A defect detector is a device used on railroads to detect axle and signal problems in passing trains. The detectors are normally integrated into the tracks and often include sensors to detect several different kinds of problems that could occur. Defect detectors were one invention which enabled American railroads to eliminate the caboose at the rear of the train, as well as various station agents stationed along the route to detect unsafe conditions. The use of defect detectors has since spread to other overseas railroads.

Before the advent of automated detectors, on-board train crew and track-side workers used to visually inspect trains for defects e.g. "hotboxes" (overheating bearings) would smoke or glow red. By the 1940s, automatic defect detectors included infrared sensors for hotboxes, wires outlining the clearance envelope to detect high and wide loads, and "brittle bars" – frangible bars mounted between the rails – to detect dragging equipment. The detectors would transmit their data via wired links to remote read-outs in stations, offices or interlocking towers, where a stylus-and-cylinder gauge would record a reading for every axle; a defect would register a sharp spike on the graph and an alarm would sound or a visible signal would be given to the train crew.

The first computerized detectors had lights indicating the nature of defect and a numeric display of the associated axle number.

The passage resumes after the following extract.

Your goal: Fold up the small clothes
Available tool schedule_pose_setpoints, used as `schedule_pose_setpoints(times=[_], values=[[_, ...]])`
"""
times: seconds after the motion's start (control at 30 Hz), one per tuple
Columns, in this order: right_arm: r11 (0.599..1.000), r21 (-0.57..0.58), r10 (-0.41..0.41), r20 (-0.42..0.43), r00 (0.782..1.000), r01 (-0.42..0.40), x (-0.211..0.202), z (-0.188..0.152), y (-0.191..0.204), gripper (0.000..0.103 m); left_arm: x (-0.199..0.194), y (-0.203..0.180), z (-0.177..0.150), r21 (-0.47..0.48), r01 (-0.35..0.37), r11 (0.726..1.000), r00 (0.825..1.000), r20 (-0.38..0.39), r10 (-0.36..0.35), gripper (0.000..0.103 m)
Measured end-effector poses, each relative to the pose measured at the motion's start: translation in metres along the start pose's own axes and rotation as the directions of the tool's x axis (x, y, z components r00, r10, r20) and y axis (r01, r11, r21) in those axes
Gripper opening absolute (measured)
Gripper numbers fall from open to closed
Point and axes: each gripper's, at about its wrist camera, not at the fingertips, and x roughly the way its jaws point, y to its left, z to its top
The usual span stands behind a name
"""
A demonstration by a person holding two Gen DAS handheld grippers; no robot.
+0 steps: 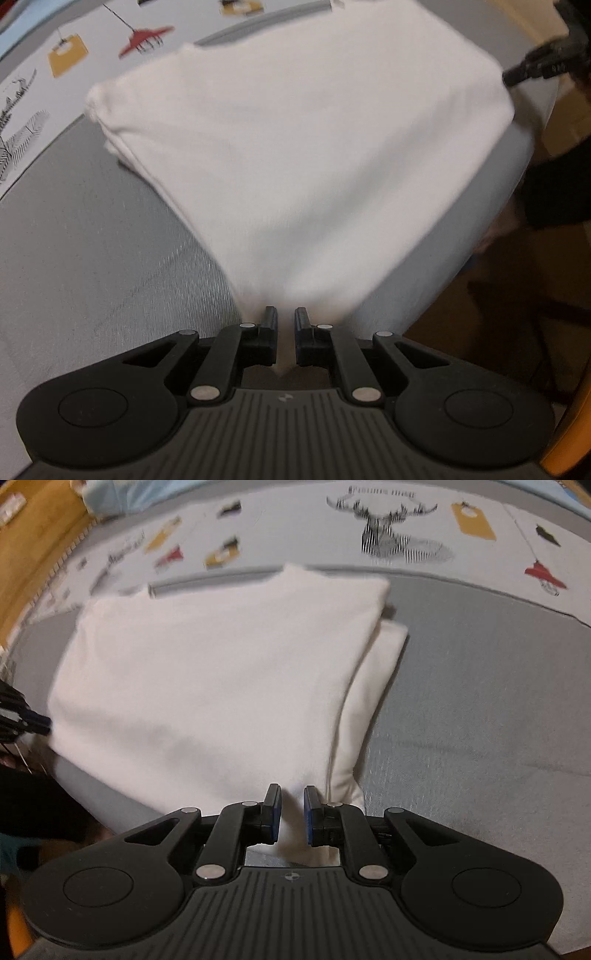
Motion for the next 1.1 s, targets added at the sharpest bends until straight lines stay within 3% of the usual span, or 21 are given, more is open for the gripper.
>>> schedule_pose_setpoints(times=[0.07, 0.17, 0.23, 0.33, 0.43, 0.5, 0.57, 0.63, 0.73, 0.93, 1.1], values=[[0.999, -0.022, -0.029, -0.036, 0.999, 0.028, 0.007, -0.001, 0.002, 0.013, -0.01, 0.004, 0.003, -0.028, 0.009, 1.0, 0.999, 0.046, -0.008, 0.009], [1.0, -0.019, 0.006, 0.044, 0.999, -0.006, -0.007, 0.004, 0.003, 0.014, -0.033, 0.016, 0.011, -0.097, 0.056, 0.994, 0.982, 0.185, -0.037, 0.008], [1.0, 0.01, 0.028, 0.1, 0.995, -0.029, -0.014, 0.01, 0.0, 0.014, -0.039, 0.021, 0.016, -0.128, 0.062, 0.99, 0.971, 0.236, -0.03, 0.009], [0.999, 0.03, -0.039, 0.087, 0.995, 0.037, -0.002, 0.014, -0.002, 0.014, -0.028, 0.023, 0.029, -0.145, 0.003, 0.989, 0.975, 0.222, 0.03, 0.009], [0.994, 0.007, -0.107, 0.047, 0.993, 0.107, 0.01, 0.016, 0.001, 0.014, -0.003, 0.021, 0.033, -0.156, -0.109, 0.982, 0.989, 0.079, 0.123, 0.009], [0.992, 0.017, -0.122, 0.033, 0.992, 0.122, 0.008, 0.017, 0.001, 0.015, 0.0, 0.026, 0.033, -0.171, -0.139, 0.975, 0.989, 0.023, 0.145, 0.009], [0.993, 0.058, -0.105, 0.062, 0.993, 0.101, 0.0, 0.019, -0.002, 0.015, -0.013, 0.032, 0.036, -0.22, -0.108, 0.969, 0.989, 0.079, 0.128, 0.009], [0.993, 0.074, -0.098, 0.122, 0.988, 0.09, -0.009, 0.022, -0.004, 0.015, -0.03, 0.037, 0.042, -0.26, -0.08, 0.962, 0.975, 0.178, 0.13, 0.009], [0.992, 0.098, -0.104, 0.205, 0.973, 0.085, -0.016, 0.03, -0.005, 0.015, -0.041, 0.037, 0.054, -0.292, -0.059, 0.955, 0.955, 0.263, 0.139, 0.009], [0.987, 0.106, -0.142, 0.271, 0.952, 0.117, -0.001, 0.059, 0.001, 0.017, -0.035, 0.023, 0.088, -0.283, -0.101, 0.954, 0.937, 0.296, 0.187, 0.012], [0.985, 0.077, -0.169, 0.23, 0.958, 0.155, 0.024, 0.073, 0.005, 0.021, -0.011, 0.044, 0.111, -0.321, -0.111, 0.94, 0.937, 0.28, 0.207, 0.012]])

Seaboard Air Line was the first railroad to install defect detectors which "spoke" their results over radios carried by train crew. Later models allowed crews to interact with the detector using a touch tone function on their radios to recall the defect report. Today, defect detectors are typically part of the general monitoring platforms keeping track of train status.

The sensors installed at defect detector locations can include and are explained:

Two infrared eyes sit on each side of the tracks looking up at the train's bearings. They register the radiation from every journal that passes over them. If a bearing reaches the maximum temperature for safe travel, the detector will flag and count it as a defect.